Dernières nouvelles du front d’une catastrophe imminente (3)
Mercredi 09 Mars 2011 (dans
les alentours de Lampedusa) – La barque où Mamadou Barry Cissé avait trouvé une place la veille au
soir venait d’être interceptée près des côtes de Lampedusa par les
garde-frontières italiens. Il pouvait s’estimer chanceux car, pendant une année,
il avait végété en Libye, enchaînant les petits boulots de merde, dans
l’attente d’une ouverture dans la muraille d’acier que les garde-frontières
libyens avaient érigé en son rêve et son réalité. Au déclenchement de la
révolte il ne s’était le moins du monde pas senti concerné : la notion
d’altruisme lui était devenue étrangère depuis le jour où il prit la route.
Le Radeau de La Méduse, Théodore Géricault, 1819
A Tripoli
il s’était fait recruté dans une troupe de fidèles qui réglaient leurs comptes
à ceux qui étaient réputés hostiles au Guide.

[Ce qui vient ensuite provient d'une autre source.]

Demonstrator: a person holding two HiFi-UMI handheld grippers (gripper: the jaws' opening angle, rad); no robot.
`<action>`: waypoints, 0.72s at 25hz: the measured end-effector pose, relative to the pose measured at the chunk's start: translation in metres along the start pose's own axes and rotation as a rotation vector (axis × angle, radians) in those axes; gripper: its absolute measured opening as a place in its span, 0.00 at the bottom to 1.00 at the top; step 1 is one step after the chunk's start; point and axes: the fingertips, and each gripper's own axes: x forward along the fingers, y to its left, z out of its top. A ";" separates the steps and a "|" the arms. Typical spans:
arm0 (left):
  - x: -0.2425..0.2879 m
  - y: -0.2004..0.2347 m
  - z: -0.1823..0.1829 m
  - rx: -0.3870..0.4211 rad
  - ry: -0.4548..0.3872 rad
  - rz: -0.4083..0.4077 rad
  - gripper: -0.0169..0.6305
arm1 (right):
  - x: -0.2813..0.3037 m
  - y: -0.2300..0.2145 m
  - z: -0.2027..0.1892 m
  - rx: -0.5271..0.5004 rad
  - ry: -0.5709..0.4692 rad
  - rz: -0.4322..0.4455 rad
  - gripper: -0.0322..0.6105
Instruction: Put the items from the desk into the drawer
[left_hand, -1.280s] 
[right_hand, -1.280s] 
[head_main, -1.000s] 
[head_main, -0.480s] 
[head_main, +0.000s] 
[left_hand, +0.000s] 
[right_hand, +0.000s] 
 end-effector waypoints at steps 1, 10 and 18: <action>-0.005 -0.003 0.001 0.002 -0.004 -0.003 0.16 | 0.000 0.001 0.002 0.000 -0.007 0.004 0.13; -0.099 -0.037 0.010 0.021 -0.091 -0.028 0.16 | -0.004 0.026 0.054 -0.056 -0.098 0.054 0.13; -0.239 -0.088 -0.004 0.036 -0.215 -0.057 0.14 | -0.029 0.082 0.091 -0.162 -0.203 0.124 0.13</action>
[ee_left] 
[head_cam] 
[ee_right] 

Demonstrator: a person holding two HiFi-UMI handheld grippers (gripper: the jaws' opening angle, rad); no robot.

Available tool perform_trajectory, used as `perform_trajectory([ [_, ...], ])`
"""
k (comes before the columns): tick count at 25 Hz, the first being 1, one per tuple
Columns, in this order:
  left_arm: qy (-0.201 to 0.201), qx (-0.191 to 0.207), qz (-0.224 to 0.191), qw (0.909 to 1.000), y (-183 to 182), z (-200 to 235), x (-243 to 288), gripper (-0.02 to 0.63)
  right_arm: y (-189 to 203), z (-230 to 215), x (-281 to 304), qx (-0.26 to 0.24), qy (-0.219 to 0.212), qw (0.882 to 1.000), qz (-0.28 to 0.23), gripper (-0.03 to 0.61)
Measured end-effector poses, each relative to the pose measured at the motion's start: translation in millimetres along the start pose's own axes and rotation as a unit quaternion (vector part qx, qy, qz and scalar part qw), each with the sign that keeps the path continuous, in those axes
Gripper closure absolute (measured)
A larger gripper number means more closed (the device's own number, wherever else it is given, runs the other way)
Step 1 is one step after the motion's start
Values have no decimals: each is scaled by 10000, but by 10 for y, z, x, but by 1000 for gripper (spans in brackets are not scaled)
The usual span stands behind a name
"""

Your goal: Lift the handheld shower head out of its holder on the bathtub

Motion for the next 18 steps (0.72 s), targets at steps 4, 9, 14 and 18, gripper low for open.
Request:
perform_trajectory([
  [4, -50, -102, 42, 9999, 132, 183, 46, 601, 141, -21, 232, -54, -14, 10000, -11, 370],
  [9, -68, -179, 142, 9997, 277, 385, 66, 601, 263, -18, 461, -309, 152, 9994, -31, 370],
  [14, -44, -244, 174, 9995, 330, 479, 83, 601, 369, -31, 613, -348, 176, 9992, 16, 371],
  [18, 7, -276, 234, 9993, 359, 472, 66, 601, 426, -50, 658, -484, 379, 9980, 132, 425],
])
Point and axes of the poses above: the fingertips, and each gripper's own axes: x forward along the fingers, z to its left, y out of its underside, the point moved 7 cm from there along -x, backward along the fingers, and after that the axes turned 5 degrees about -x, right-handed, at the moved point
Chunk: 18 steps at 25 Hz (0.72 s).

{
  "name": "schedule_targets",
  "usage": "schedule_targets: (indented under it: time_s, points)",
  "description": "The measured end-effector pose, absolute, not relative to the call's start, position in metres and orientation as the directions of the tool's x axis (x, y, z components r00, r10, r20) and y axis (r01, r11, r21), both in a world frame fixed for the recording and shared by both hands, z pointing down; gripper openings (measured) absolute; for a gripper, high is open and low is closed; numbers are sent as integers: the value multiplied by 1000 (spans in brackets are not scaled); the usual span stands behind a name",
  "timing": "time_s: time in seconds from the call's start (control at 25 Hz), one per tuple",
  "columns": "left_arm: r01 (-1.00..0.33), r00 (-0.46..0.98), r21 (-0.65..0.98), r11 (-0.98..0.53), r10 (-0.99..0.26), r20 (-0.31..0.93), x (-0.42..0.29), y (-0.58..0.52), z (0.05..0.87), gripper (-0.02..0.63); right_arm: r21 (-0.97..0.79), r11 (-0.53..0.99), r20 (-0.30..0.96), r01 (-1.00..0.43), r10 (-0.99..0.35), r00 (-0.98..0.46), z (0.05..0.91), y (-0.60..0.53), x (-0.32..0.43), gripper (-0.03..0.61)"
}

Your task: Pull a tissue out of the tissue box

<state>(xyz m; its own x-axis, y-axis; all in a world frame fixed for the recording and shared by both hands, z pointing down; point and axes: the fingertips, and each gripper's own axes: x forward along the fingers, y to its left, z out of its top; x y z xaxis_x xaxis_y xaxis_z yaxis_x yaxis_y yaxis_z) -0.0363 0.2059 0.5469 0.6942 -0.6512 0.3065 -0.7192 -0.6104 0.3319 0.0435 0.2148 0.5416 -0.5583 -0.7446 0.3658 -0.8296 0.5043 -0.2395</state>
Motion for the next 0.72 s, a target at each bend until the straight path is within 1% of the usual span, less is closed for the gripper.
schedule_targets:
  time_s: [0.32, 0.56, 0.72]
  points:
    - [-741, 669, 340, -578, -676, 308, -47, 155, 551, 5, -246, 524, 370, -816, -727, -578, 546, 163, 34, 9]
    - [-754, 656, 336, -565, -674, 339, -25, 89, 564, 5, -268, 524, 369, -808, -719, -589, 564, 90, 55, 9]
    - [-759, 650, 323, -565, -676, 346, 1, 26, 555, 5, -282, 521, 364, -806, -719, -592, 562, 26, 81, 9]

Lors d’une opération il mettait
la main sur une sacoche de dollars. Le lendemain il quittait la villa cossue qui
leur servait de caserne. Je me vais me dégourdir les jambes, avait-il lancé d’un
ton naturel à son chef. Et une heure plus tard il se trouvait dans la barque, les
muscles engourdis, mais le cœur soulagé par la brise tiède.